Question 7 — Is sin(A + B) Equal to sin A + sin B?
This is a conceptual trap question. It is tempting to assume trigonometric ratios distribute over addition the way ordinary multiplication does, but this question proves that assumption false using A = 60° and B = 30°.
Correct Approach
Expand using the compound angle formula:
sin(A+B) = sinA cosB + cosA sinB
Common Mistake
Wrongly "distributing" sin over the sum:
sin(A+B) ≠ sinA + sinB
Common Mistakes to Avoid
- Treating trig functions as linear: sin(A+B), cos(A+B), and tan(A+B) can never be split into separate terms like sinA + sinB — always use the correct compound angle formula.
- Forgetting undefined values: tan 90°, cot 0°, cosec 0°, and sec 90° are undefined, not zero or infinity written as a number — write "not defined" in exam answers.
- Mixing up sin and cos rows: Since the sin and cos rows are mirror images of each other (0,1/2,1/√2,√3/2,1 vs. 1,√3/2,1/√2,1/2,0), it is easy to swap them by mistake under exam pressure.
- Not rationalising final answers: Expressions like 2/√2 should always be simplified to √2 by rationalising the denominator before writing the final answer.
- Squaring errors with surds: When squaring a value like √3/2, remember (√3/2)² = 3/4, not 3/2 — a very common silly mistake in Question 1, parts (iv) and (v).
- Skipping the angle-sum check: In triangle problems like Question 6, always verify that the three angles found actually add up to 180° before finalising the answer.
Quick Reference — All Answers at a Glance
| Question | Topic | Key Result |
|---|---|---|
| Q1(i) | sin 45° + cos 45° | √2 |
| Q1(ii) | cos45° ÷ (sec30° + cosec60°) | √3 / 4√2 |
| Q1(iii) | Mixed ratio fraction | 1 |
| Q1(iv) | 2tan²45° + cos²30° − sin²60° | 2 |
| Q1(v) | (sec²60°−tan²60°) ÷ (sin²30°+cos²30°) | 1 |
| Q2(i) | 2tan30° ÷ (1+tan²45°) | (c) tan 30° |
| Q2(ii) | (1−tan²45°) ÷ (1+tan²45°) | (d) 0 |
| Q2(iii) | 2tan30° ÷ (1−tan²30°) | (c) tan 60° |
| Q3 | sin60°cos30° + sin30°cos60° | = sin 90° = 1 |
| Q4 | cos(60°+30°) identity check | Confirmed true |
| Q5 | △PQR sides | QR=6√3 cm, PR=12 cm |
| Q6 | △XYZ angles | ∠X=30°, ∠Z=60° |
| Q7 | sin(A+B) vs sinA+sinB | Not equal |
What This Exercise Prepares You For
Exercise 11.2 is the computational backbone of the entire Trigonometry chapter. Once the standard-angle table and the compound angle ideas from Questions 3, 4, and 7 are solid, the next step is learning the fundamental trigonometric identities — sin²θ + cos²θ = 1, 1 + tan²θ = sec²θ, and 1 + cot²θ = cosec²θ — which several parts of Question 1 already hint at.

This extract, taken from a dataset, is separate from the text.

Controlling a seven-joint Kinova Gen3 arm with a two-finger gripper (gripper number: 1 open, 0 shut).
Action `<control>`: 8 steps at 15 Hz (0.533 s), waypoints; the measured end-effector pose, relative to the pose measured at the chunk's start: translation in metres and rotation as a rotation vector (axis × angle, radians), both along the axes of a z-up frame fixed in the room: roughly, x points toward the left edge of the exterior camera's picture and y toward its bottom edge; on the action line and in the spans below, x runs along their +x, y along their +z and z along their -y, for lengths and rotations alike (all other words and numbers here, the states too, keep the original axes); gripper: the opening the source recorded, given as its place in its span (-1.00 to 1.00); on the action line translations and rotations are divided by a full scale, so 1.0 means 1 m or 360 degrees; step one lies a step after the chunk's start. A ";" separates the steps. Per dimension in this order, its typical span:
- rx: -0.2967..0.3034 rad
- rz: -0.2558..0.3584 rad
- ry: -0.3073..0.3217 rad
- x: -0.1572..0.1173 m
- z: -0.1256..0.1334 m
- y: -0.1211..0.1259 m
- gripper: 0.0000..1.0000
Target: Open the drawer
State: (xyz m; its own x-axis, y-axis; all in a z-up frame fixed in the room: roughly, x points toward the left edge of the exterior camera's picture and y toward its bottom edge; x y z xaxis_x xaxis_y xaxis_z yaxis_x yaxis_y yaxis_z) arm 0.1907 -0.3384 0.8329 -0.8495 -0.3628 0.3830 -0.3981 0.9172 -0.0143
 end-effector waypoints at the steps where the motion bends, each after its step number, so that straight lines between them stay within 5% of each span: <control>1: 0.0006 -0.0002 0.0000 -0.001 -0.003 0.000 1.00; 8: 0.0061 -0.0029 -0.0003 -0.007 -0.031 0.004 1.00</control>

The right-triangle skills practised in Questions 5 and 6 connect directly to heights and distances problems later in the chapter, where the same ratios are used to find unknown heights using angles of elevation and depression. For revision of the underlying triangle properties, see Triangles and the angle-sum property used in Question 6.